Revision of the working time directive: The ETUC calls on the European Parliament and the Council to agree on fundamental changes
The European Parliament is about to vote on the first reading of the revision of the Working Time Directive at its forthcoming plenary session. The European Trade Union Confederation (ETUC), at its Steering Committee meeting on 3 May, reaffirmed its rejection of the European Commission’s existing proposals for revision of the Directive, which are unbalanced and harmful to the welfare of workers. At the same time, the ETUC calls on the EP to play its role in proposing fundamental changes, and insists that the Council of Ministers acts in accordance and cooperates closely with the Parliament in the coming revision process, so as to safeguard fundamental social rights in the European Union.
What are the main Commission proposals and the ETUC’s reaction to them?
Commission: keeping in place the individual ‘opt-out’ clause permitting employers to reach agreement with individual workers not to apply maximum working hours limits.
ETUC: in agreement with the majority of the European Parliament, the ETUC insists that the Directive must be revised in order to phase out the individual opt-out within three years.
Commission: defining so-called inactive parts of on-call duty as not being working time, even when the worker has to be available in the workplace.
ETUC: the ETUC has found no convincing evidence that Member States cannot implement the ECJ’s rulings, confirming that ‘on-call working time’, when the employee must be available in the workplace, should be defined as working time. The ETUC has continuously demanded proposals that respect the ECJ judgements, promote balanced solutions on the basis of collective bargaining, and guarantee workers the right to adequate rest periods.
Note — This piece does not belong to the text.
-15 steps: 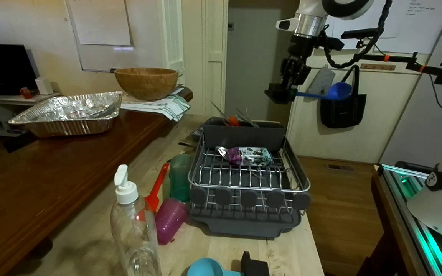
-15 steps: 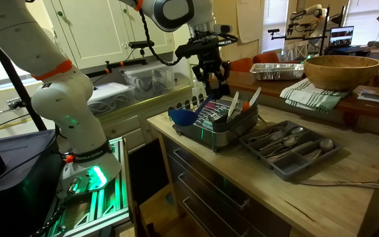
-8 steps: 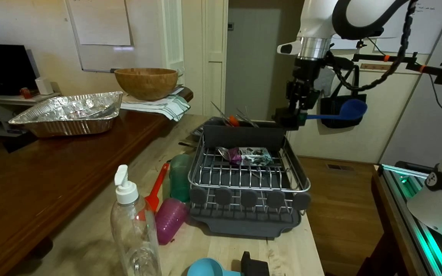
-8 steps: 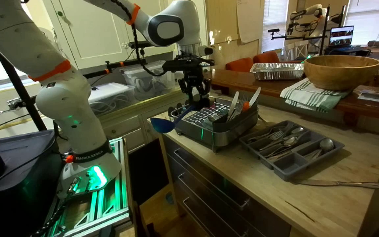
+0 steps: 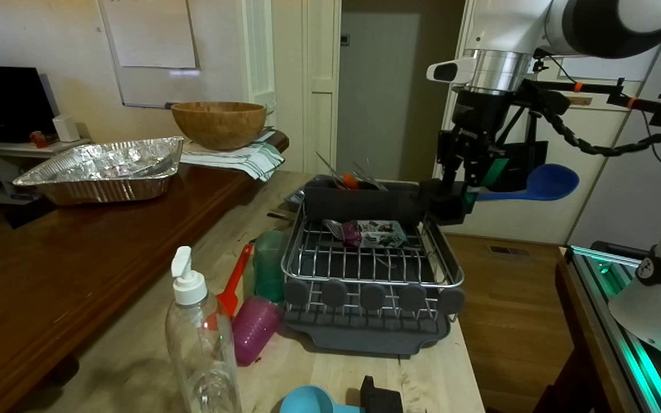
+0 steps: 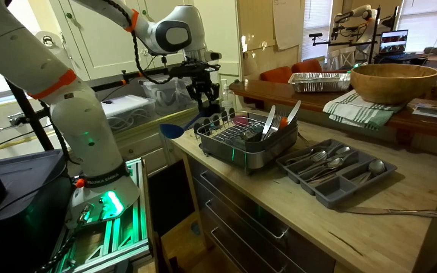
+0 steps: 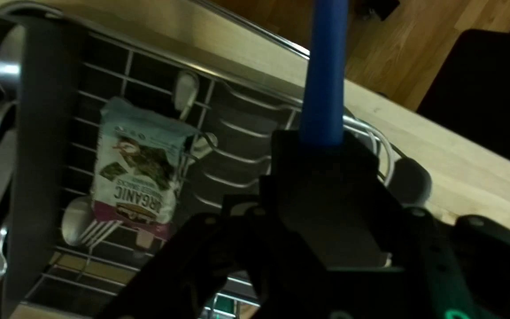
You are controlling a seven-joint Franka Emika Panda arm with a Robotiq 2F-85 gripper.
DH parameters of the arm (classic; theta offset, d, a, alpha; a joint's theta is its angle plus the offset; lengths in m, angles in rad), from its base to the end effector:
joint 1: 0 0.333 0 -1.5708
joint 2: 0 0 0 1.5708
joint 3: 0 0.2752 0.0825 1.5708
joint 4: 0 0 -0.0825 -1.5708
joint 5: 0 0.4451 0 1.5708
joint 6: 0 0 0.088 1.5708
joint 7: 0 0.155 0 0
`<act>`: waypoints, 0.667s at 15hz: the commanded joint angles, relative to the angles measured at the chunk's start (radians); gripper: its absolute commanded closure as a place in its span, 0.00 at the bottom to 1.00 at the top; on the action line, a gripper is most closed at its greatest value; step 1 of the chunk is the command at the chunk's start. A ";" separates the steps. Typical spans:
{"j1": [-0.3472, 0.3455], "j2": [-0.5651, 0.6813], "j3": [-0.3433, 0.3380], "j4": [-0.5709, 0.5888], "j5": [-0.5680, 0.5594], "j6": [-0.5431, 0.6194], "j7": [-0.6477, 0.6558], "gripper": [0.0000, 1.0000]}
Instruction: Move the blue spoon to the left dish rack, then remove some utensils from the left dish rack
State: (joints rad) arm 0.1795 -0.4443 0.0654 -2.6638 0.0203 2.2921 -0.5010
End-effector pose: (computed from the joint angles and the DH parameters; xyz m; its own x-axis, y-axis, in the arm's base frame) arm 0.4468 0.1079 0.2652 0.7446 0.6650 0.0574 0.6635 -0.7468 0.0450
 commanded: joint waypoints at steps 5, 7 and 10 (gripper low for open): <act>0.098 0.054 0.011 0.065 0.108 -0.007 0.065 0.49; 0.090 0.063 -0.001 0.054 0.140 0.017 0.091 0.74; 0.071 0.142 0.024 0.088 0.183 0.068 0.253 0.74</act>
State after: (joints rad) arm 0.2645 -0.3649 0.0693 -2.5965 0.1618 2.2993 -0.3647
The ETUC takes the same position as the majority in the EP Employment Committee: that the Directive must clearly respect the rulings of the Court.
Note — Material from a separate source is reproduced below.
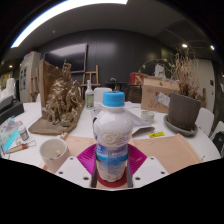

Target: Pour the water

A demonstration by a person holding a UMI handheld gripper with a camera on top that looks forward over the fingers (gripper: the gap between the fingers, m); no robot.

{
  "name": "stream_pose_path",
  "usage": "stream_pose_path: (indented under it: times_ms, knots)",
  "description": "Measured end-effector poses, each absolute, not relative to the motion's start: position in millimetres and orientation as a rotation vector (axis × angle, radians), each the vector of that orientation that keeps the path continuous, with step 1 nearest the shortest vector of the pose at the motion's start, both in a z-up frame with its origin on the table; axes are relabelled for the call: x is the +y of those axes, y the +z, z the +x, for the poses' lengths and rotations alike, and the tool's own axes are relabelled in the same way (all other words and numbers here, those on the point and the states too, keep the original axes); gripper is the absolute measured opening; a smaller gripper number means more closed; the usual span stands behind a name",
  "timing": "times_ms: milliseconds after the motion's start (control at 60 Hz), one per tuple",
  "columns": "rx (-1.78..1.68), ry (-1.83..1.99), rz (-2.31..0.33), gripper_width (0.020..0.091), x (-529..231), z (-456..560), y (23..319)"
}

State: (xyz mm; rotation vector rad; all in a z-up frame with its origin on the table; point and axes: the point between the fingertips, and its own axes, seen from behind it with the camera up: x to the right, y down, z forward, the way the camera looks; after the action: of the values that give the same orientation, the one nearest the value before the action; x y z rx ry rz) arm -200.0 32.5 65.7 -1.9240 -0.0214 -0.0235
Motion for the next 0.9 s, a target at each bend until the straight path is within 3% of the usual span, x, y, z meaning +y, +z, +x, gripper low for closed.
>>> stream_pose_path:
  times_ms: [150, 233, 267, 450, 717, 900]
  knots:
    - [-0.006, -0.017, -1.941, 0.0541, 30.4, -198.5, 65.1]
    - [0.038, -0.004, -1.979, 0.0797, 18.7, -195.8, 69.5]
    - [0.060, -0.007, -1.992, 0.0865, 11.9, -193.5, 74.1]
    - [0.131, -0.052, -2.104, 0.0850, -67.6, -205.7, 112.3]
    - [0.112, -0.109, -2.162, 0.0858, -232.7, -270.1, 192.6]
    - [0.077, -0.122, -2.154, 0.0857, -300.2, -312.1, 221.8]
Commission: Extending the reference period for counting the average maximum working week of 48 hours from four to 12 months, without any safeguard provisions.
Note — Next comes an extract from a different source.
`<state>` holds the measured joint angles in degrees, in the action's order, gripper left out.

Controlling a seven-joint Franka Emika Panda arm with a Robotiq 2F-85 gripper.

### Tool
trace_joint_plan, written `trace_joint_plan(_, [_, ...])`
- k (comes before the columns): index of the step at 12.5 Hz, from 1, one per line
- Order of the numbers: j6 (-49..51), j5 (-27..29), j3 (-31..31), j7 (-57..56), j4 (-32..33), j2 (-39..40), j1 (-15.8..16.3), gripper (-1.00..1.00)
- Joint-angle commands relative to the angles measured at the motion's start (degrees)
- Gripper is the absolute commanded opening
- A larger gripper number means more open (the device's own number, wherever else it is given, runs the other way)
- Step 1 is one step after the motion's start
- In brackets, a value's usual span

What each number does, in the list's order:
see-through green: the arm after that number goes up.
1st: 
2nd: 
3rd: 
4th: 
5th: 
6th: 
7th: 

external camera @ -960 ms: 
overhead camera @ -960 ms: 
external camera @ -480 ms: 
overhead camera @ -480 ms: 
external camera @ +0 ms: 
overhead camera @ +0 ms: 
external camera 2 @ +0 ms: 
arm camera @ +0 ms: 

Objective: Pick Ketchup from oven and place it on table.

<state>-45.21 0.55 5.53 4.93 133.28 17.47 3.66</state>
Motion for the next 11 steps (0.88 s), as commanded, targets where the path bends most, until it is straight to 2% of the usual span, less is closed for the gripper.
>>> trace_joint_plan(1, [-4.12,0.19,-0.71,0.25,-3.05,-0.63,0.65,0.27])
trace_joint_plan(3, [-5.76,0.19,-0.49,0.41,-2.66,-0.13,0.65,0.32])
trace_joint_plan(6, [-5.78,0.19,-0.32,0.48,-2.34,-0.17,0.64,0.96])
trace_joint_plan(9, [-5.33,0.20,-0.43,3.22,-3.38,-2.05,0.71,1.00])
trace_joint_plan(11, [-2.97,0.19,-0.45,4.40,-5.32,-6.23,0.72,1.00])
ETUC: The ETUC endorses the approach adopted by the majority in the EP Employment Committee, demanding that the existing four-month reference period should remain in place. Longer reference periods, up to 12 months, should be allowed only on the basis of:
collective bargaining, or
additional legal safeguards and conditions that guarantee information and consultation of workers and/or their representatives and adequate protection of their health and safety.
The ETUC finds the Commission’s proposals unacceptable. It is calling on the European Parliament in plenary and Council to agree on fundamental changes in keeping with the true objectives of the Directive: to safeguard the health and safety of workers, promote social dialogue, and improve work organisation.